Benediction

Will you pray for Dad?

They went in the room and sat on the bedside chairs and Mary and Lorraine and Berta May and Lyle held hands, looking at Dad. He lay facing the door now. They bowed their heads. May we be at peace together with Dad Lewis here, Lyle said softly. May there be peace and love and harmony in this room. May there be the same in all the difficult and conflicted world outside this house. May this man—he stopped and spoke directly to Dad in the bed—may you leave this physical world without any more pain or regrets or unhappiness or remorse or self-doubt or worry and may you let all your trials and troubles and cares pass away. May you simply be at peace. May each of us here in this room be at peace as well. Now we ask all of these blessings in the name of Jesus, who himself was the Prince of Peace. Amen.

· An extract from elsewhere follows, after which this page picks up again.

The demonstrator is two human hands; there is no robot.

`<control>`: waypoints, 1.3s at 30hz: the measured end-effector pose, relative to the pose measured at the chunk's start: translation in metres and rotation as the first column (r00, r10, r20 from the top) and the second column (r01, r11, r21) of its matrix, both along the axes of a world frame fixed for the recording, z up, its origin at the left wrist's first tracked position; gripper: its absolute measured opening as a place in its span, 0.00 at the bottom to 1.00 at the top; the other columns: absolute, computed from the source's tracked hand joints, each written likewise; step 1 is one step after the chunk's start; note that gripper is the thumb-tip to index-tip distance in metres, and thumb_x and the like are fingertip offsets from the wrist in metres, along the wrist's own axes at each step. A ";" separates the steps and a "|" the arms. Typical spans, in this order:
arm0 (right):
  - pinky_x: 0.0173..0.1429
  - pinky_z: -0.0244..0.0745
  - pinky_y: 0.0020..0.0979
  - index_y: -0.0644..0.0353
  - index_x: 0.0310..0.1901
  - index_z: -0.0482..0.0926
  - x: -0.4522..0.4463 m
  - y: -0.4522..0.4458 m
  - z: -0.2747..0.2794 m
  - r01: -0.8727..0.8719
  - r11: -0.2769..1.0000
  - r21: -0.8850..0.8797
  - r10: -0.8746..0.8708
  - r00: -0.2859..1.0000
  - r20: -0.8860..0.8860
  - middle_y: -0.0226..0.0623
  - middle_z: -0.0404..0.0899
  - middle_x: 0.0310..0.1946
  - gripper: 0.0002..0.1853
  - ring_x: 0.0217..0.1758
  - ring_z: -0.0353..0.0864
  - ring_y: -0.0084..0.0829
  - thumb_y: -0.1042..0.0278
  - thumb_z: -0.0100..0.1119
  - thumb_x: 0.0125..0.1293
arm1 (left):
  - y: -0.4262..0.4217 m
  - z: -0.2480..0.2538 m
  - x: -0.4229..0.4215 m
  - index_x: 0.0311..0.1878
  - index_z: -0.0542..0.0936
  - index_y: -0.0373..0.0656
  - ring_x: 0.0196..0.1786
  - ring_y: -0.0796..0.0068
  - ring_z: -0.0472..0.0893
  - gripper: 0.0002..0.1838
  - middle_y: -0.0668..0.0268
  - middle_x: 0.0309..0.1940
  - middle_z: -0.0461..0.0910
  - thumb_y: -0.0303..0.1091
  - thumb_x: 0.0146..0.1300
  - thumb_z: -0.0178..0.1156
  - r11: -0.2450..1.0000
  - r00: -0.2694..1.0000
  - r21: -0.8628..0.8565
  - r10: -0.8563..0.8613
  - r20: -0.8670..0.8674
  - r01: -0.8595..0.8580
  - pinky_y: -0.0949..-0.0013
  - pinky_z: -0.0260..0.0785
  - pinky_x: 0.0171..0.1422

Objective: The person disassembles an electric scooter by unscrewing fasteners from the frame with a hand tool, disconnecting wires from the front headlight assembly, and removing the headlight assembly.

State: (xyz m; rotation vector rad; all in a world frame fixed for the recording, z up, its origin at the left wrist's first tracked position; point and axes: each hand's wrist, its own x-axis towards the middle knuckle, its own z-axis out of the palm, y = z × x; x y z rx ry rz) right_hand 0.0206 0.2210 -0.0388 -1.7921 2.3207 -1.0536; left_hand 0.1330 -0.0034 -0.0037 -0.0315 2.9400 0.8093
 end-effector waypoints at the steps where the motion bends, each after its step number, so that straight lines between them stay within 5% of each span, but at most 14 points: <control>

Thank you, Lorraine whispered.

Afterward they talked quietly and watched Dad and looked out the window to the hot summer day, to the flatland beyond the house.

Would you be willing to tell us about your life? Lyle said. This would be a good time to talk.

Oh, nobody wants to hear that, Mary said.

Yes, we do. Of course we do.

She looked at him and then looked at her old husband lying in the bed with the sheet and blanket spread over him.

We met on the corner of Second and Main Street in the summer of 1947 right here in Holt. I was coming out of a store and Dad was crossing the street.

What store was it, Mom? Was it the Tavern?

Don’t be funny, Mary said. It was the department store. I was standing in front of Schulte’s on the corner trying to think about something.

What were you thinking about?

I was deciding if I had got everything I needed. I was sewing something. And Dad was walking toward me. I was thinking about my sewing and I stepped off the curb and walked right into him. I almost fell down but he reached and caught me. He helped me back up onto the curb. I was embarrassed. Oh excuse me, I said. Please. I wasn’t watching. And he said, I was coming toward you anyways, miss. You didn’t have to fall for me.

They looked at Dad in the bed, trying to see him as a young man. They looked at his back and the shape of his sharp hip and puny legs under the blanket.

That was his little joke. I suppose it doesn’t sound very funny anymore. But I did fall for him. That’s the whole truth. I did with my whole heart. And that’s how and when I fell.

Then what, Mom?

Oh, you’ve heard all this before.

I want to hear it again. We all do.

Well, then we went to the pharmacy. Brown’s Drugstore. They had some little round drugstore tables to sit down at, at the back. We drank soda drinks and got acquainted. Then he asked me out that weekend to a picture show and six months later we got married and two years after that you came along and in three more years we had your brother.

Lyle and Berta May looked at Lorraine now and looked again at Dad, breathing so slow and hard.

What were you wearing? Lorraine said.

What was I wearing when?

When you met Daddy at the corner on Main.

Well, it was in the summer. I’m sure I was wearing a dress. We only wore dresses back then, didn’t we, Berta May.

Stockings too if we was leaving the house, she said.

What was Dad wearing? Lyle said.

Mary looked at Dad. I suppose he was wearing pants.

They laughed, but quietly.

I mean trousers. He wasn’t wearing overalls, like a lot of men did. And he had on a light blue long-sleeved shirt with stripes in it. He was already working at the hardware store. His sleeves were rolled up on his arms. Oh, I can still see him.

Did he own the store then? Lyle said.